● **About this exercise**:
Find "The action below" and "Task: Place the" in the records below. Copy the lines holding them and every line between, exactly, and no others.

[Stored entries]
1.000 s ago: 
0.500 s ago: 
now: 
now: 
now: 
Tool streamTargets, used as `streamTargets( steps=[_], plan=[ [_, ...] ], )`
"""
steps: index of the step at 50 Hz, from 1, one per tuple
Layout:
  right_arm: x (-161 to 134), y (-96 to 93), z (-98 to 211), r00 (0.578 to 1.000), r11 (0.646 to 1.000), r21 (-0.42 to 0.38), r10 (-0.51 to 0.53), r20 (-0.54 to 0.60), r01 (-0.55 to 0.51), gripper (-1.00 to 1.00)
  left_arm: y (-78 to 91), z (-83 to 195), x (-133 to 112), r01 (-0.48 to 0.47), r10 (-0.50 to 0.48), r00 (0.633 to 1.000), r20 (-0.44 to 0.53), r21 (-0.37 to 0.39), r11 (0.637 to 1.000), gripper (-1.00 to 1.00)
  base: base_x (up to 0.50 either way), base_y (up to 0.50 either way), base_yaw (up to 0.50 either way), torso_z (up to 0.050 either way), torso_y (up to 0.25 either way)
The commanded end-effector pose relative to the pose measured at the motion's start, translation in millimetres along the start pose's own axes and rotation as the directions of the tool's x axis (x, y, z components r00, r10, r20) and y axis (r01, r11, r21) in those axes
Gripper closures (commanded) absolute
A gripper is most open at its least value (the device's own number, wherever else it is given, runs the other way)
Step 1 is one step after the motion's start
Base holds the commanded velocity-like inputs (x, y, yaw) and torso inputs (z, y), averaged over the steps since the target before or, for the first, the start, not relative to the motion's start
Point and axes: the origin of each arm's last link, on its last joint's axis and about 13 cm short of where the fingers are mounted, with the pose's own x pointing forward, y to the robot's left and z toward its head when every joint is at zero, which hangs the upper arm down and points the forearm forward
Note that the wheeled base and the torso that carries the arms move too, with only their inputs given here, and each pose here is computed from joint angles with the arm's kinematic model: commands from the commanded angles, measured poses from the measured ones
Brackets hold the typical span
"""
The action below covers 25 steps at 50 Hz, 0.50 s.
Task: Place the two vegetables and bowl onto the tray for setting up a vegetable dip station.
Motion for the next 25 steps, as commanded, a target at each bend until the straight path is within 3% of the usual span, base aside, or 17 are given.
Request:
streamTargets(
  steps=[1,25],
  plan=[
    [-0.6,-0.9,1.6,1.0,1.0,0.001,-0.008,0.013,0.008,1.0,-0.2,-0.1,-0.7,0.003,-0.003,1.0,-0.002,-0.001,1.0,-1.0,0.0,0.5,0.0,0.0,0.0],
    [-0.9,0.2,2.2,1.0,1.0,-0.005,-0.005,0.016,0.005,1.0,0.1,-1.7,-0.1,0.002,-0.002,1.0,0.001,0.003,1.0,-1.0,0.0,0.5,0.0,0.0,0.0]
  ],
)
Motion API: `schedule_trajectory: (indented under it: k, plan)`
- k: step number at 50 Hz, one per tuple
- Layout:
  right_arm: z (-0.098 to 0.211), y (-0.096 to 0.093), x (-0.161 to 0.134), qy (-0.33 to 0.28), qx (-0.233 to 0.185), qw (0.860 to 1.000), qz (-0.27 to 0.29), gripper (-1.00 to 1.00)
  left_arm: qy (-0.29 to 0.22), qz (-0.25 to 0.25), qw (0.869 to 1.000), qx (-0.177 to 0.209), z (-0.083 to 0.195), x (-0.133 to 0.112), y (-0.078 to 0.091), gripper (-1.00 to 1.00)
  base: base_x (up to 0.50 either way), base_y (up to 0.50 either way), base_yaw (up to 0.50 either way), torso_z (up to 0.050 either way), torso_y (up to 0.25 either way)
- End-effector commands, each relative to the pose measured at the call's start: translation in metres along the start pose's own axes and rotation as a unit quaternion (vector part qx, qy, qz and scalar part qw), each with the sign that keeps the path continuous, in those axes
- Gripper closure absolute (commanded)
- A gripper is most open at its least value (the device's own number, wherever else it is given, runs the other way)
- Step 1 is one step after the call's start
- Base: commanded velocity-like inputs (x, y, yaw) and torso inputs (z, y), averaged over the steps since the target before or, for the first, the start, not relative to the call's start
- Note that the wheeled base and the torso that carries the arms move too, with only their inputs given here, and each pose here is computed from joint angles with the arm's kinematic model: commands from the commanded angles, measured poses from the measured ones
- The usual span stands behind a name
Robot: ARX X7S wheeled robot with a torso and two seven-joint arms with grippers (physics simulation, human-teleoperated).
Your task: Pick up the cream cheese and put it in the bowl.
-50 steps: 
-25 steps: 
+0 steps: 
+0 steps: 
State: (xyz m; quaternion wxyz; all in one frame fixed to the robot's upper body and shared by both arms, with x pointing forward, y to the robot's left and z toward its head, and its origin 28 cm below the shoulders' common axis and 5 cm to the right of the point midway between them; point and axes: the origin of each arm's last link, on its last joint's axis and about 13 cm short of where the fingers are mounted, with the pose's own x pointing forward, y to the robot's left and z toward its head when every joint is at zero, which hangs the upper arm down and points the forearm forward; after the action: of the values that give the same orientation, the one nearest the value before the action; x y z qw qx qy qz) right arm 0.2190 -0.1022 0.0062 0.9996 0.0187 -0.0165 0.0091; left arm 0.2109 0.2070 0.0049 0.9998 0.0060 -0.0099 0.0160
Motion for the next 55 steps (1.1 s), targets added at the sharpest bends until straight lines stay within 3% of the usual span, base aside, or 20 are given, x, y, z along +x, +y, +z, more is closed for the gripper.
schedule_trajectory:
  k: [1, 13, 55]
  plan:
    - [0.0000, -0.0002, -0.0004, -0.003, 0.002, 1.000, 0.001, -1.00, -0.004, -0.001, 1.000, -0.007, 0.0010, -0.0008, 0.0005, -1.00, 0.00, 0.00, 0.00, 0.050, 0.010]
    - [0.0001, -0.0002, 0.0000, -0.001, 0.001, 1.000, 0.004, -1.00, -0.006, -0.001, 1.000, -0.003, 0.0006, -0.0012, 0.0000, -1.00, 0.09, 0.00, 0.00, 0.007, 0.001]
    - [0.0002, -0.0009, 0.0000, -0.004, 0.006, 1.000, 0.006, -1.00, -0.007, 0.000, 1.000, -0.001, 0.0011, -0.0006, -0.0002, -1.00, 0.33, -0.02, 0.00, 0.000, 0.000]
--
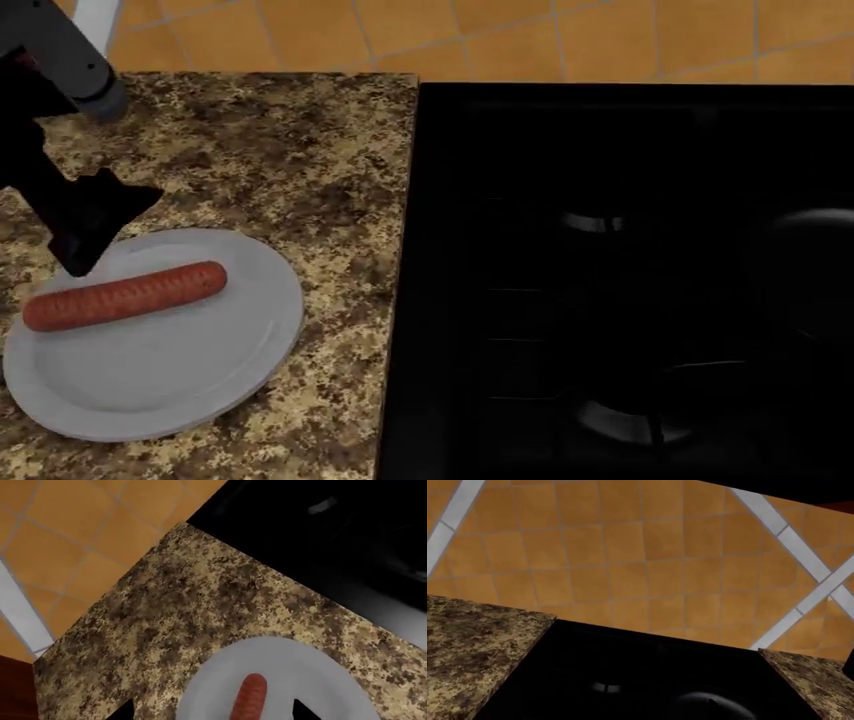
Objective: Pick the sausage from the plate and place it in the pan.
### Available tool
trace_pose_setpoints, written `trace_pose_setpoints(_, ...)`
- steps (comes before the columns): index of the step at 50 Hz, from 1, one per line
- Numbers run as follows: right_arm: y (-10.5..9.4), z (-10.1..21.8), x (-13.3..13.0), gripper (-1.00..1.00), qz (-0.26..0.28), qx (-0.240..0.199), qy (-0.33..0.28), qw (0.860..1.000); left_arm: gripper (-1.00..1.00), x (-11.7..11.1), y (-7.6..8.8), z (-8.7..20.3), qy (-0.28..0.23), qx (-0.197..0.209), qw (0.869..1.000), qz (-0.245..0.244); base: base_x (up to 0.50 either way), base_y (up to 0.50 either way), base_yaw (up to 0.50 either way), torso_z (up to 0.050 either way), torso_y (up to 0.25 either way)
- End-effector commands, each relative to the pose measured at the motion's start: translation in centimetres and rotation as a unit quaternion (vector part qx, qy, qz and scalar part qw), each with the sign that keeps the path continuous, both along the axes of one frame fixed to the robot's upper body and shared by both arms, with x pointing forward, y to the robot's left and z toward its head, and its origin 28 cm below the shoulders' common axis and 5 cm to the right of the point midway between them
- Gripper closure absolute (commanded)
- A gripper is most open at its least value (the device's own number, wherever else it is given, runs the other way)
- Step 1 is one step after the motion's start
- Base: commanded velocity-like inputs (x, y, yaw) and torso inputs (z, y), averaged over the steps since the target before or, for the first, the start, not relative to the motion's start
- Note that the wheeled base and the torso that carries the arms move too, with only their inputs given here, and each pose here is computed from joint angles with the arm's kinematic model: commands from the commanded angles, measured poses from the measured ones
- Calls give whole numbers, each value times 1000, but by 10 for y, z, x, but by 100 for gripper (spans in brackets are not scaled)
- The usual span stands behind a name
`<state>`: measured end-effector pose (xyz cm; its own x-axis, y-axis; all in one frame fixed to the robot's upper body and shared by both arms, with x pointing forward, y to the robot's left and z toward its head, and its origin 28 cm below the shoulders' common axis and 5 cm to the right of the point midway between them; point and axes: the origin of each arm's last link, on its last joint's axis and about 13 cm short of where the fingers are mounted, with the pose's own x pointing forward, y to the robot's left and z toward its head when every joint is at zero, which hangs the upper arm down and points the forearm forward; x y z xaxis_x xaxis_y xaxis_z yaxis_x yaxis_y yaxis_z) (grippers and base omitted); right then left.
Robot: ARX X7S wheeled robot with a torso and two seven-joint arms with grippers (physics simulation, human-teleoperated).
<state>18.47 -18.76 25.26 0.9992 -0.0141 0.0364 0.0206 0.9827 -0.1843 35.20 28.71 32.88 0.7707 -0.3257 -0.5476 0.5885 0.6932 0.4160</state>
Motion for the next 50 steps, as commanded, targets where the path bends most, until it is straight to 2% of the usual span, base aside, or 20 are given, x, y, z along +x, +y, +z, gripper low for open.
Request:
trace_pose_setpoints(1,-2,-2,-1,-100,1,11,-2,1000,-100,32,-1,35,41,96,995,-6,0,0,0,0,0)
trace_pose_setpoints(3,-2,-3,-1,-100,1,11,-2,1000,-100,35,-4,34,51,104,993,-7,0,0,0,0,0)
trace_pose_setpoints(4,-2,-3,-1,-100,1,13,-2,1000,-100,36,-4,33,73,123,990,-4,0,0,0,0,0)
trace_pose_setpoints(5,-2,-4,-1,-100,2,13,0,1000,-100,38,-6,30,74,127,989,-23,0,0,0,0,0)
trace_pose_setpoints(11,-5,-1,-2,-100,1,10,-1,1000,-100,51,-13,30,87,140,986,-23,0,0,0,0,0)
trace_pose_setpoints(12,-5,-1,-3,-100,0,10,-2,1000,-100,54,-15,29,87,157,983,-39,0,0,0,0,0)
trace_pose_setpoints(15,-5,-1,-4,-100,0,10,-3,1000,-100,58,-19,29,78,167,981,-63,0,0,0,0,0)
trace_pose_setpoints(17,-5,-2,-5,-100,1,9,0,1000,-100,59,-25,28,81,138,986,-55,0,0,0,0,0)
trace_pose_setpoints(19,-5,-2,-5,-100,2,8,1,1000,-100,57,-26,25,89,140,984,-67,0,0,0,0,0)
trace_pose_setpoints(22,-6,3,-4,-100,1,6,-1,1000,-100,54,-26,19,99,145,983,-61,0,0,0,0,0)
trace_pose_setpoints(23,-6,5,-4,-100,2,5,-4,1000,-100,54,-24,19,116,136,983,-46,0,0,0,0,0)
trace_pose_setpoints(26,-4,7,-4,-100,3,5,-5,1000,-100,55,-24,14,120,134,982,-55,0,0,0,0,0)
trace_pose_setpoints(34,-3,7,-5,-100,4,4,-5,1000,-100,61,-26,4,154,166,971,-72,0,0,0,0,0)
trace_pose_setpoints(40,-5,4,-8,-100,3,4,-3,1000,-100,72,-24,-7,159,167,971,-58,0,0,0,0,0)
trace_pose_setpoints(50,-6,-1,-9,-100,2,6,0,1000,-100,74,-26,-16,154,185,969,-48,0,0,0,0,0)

● **The answer**:
The action below covers 25 steps at 50 Hz, 0.50 s.
Task: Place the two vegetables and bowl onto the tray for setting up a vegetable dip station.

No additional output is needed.